What is expected: Examine each line of the data, and copy the ones containing "blue".

Collection entries

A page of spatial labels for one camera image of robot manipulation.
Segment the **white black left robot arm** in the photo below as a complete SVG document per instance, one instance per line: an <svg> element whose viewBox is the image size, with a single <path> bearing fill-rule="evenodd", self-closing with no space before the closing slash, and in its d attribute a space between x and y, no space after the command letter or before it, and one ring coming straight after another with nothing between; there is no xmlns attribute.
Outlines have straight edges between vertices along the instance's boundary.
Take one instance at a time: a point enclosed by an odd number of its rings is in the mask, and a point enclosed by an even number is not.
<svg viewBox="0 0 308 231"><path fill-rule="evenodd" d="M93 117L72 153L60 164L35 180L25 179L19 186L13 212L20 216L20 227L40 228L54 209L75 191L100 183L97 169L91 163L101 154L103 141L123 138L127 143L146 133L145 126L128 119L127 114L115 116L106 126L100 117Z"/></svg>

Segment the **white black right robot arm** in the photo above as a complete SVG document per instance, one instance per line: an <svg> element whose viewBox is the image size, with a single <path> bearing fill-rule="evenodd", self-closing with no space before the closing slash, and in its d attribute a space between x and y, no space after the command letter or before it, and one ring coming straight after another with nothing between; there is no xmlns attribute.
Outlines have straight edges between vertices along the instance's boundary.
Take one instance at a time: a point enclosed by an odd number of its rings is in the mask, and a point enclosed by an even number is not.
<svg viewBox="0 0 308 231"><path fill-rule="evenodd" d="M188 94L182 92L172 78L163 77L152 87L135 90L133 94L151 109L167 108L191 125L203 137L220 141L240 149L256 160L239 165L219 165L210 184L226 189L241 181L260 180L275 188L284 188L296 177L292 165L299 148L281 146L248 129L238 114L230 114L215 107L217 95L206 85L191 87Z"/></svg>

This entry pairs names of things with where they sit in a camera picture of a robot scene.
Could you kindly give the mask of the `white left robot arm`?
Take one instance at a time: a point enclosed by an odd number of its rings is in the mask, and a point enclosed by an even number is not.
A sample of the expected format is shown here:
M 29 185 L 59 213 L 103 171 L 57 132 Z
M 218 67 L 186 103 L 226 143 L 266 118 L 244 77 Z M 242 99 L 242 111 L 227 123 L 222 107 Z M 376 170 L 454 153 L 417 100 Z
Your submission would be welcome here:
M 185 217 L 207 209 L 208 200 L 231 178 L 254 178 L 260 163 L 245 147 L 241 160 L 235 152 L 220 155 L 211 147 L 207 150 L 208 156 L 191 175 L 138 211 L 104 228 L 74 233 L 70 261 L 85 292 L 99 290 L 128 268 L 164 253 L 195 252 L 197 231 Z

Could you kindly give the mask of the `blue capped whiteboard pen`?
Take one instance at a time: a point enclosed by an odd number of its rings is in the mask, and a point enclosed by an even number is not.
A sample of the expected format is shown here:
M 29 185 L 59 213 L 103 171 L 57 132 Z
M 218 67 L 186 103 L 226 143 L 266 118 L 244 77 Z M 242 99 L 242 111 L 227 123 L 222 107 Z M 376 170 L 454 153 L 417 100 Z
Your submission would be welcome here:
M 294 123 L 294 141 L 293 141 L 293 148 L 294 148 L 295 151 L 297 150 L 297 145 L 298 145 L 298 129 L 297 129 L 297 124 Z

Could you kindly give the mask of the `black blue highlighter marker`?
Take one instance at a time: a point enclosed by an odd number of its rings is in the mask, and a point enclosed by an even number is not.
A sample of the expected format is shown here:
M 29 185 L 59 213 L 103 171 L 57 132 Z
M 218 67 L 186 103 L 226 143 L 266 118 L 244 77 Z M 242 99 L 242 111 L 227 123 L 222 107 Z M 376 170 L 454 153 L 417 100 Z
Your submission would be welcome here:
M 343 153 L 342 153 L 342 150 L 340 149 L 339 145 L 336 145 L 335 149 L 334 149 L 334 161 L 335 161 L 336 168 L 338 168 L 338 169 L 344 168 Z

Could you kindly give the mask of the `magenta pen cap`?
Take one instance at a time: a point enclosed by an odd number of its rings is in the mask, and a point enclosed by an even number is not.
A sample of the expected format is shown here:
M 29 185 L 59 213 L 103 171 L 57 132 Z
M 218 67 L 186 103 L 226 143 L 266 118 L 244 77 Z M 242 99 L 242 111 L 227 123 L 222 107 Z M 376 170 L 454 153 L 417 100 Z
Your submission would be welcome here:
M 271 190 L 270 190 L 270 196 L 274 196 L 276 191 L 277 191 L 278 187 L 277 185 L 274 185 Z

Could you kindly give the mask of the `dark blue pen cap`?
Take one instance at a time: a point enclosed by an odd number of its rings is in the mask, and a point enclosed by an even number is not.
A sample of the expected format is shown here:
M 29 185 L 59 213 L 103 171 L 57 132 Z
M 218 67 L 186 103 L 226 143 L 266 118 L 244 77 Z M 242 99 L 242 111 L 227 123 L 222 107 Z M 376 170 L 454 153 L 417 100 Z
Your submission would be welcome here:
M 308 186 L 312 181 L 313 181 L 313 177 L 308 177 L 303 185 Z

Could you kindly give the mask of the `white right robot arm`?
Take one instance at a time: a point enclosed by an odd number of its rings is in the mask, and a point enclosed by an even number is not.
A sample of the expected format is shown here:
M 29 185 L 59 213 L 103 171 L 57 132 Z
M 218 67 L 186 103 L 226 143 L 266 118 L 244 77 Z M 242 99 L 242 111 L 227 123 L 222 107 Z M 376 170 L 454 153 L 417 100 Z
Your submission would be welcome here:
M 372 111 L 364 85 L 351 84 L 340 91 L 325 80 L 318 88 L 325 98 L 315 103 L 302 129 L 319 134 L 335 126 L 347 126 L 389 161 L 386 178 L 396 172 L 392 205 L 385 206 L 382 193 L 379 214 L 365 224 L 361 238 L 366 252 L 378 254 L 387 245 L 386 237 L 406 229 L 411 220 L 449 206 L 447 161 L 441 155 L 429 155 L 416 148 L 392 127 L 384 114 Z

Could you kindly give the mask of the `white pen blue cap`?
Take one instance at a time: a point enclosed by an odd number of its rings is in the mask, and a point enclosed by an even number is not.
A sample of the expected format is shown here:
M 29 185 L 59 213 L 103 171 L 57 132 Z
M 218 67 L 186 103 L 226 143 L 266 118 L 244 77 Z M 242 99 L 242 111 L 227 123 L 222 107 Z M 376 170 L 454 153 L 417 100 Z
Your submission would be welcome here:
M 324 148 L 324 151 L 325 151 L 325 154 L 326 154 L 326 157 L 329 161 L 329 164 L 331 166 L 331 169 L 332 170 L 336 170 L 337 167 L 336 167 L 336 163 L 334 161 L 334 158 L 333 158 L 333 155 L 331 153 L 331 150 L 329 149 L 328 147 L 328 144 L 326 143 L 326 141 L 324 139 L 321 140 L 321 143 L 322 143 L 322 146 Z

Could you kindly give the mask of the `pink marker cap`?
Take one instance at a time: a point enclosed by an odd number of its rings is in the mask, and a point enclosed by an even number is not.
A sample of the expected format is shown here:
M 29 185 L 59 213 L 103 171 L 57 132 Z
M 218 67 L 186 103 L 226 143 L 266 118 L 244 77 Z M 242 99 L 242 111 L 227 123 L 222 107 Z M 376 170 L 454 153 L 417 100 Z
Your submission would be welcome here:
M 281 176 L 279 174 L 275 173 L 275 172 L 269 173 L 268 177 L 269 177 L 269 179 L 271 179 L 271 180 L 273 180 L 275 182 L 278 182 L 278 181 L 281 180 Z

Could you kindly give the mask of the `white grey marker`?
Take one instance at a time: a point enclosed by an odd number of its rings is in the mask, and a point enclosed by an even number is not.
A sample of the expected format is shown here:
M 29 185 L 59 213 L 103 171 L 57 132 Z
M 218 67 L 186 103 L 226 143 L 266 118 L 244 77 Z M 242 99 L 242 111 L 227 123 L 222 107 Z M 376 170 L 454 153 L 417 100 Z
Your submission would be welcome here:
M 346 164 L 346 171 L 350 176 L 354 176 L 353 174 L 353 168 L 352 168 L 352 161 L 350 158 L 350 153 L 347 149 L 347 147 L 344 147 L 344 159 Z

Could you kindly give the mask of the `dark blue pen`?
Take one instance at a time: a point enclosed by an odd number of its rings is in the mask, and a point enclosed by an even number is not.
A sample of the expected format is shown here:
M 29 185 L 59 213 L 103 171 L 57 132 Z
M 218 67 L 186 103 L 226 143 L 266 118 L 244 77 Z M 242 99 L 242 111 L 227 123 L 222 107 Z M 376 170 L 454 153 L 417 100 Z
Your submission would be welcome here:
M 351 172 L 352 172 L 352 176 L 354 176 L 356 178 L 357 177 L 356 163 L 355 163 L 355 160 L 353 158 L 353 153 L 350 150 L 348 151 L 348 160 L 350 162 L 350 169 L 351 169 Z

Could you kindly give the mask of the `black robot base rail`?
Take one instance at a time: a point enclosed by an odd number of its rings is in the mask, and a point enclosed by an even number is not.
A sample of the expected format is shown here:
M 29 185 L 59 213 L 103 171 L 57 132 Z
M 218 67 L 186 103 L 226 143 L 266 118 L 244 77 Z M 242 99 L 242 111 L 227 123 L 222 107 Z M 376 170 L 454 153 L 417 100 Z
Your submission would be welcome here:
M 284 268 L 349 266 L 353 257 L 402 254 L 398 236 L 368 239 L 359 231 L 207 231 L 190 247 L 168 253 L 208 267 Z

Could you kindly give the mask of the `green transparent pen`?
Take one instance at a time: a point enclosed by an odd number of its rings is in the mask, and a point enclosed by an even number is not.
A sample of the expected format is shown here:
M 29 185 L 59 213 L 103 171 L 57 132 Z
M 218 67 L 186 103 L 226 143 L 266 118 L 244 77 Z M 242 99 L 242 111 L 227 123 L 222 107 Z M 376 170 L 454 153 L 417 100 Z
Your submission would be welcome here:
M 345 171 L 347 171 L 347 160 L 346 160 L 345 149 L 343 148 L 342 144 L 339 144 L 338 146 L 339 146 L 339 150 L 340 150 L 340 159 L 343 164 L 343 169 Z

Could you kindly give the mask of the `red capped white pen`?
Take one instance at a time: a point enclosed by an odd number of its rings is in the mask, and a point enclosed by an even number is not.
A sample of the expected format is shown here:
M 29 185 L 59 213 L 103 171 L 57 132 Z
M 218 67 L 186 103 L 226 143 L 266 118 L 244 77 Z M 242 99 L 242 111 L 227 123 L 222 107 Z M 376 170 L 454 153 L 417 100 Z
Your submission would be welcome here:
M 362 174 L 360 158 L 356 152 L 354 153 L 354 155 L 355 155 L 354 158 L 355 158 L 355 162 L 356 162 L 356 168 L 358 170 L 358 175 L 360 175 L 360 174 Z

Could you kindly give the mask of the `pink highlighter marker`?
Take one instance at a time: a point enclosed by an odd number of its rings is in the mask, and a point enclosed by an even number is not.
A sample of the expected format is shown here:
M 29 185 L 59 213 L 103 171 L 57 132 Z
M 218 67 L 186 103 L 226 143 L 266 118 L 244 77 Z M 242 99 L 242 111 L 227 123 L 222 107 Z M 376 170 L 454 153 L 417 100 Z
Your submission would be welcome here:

Exercise solution:
Could you kindly give the mask of the `blue capped whiteboard pen`?
Could you kindly give the mask of the `black blue highlighter marker`?
Could you kindly give the mask of the `dark blue pen cap`?
Could you kindly give the mask of the `white pen blue cap`?
Could you kindly give the mask of the `dark blue pen`?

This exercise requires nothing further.